* Source material
§

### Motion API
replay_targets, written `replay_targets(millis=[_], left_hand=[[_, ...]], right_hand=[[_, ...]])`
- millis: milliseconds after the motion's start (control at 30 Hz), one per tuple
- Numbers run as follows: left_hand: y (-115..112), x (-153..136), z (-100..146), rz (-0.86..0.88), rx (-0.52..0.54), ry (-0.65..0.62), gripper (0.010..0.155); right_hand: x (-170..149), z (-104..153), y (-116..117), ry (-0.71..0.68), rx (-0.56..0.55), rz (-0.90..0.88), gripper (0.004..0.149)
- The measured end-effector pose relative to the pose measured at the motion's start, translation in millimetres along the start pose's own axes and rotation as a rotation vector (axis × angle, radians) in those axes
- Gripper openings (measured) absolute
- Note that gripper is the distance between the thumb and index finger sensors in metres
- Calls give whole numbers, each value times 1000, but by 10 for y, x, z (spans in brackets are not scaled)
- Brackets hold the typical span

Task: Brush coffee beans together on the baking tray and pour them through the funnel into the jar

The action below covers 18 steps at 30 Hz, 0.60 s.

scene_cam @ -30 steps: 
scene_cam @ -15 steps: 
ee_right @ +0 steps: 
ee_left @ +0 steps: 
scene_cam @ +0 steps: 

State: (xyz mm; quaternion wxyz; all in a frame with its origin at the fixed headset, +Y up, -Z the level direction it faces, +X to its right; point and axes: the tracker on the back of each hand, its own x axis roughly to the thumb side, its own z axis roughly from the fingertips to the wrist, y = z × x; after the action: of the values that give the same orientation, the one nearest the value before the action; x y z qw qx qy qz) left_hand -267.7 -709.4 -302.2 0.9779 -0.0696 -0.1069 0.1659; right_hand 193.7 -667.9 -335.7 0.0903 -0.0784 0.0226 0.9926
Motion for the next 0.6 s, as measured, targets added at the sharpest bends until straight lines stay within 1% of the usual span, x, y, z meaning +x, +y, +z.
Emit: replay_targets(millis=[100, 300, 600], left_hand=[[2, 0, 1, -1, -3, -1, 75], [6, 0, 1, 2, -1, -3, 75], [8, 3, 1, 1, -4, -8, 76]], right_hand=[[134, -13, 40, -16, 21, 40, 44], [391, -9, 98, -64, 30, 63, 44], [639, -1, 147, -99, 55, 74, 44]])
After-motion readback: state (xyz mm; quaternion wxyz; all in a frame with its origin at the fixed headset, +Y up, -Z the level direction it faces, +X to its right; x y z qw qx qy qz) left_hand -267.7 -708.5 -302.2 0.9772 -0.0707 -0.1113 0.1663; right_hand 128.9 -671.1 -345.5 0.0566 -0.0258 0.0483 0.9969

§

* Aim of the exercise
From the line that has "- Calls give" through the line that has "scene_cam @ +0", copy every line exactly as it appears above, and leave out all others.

* Result for this task
- Calls give whole numbers, each value times 1000, but by 10 for y, x, z (spans in brackets are not scaled)
- Brackets hold the typical span

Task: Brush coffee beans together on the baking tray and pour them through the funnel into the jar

The action below covers 18 steps at 30 Hz, 0.60 s.

scene_cam @ -30 steps: 
scene_cam @ -15 steps: 
ee_right @ +0 steps: 
ee_left @ +0 steps: 
scene_cam @ +0 steps: 

The exercise is done, and no more output is needed.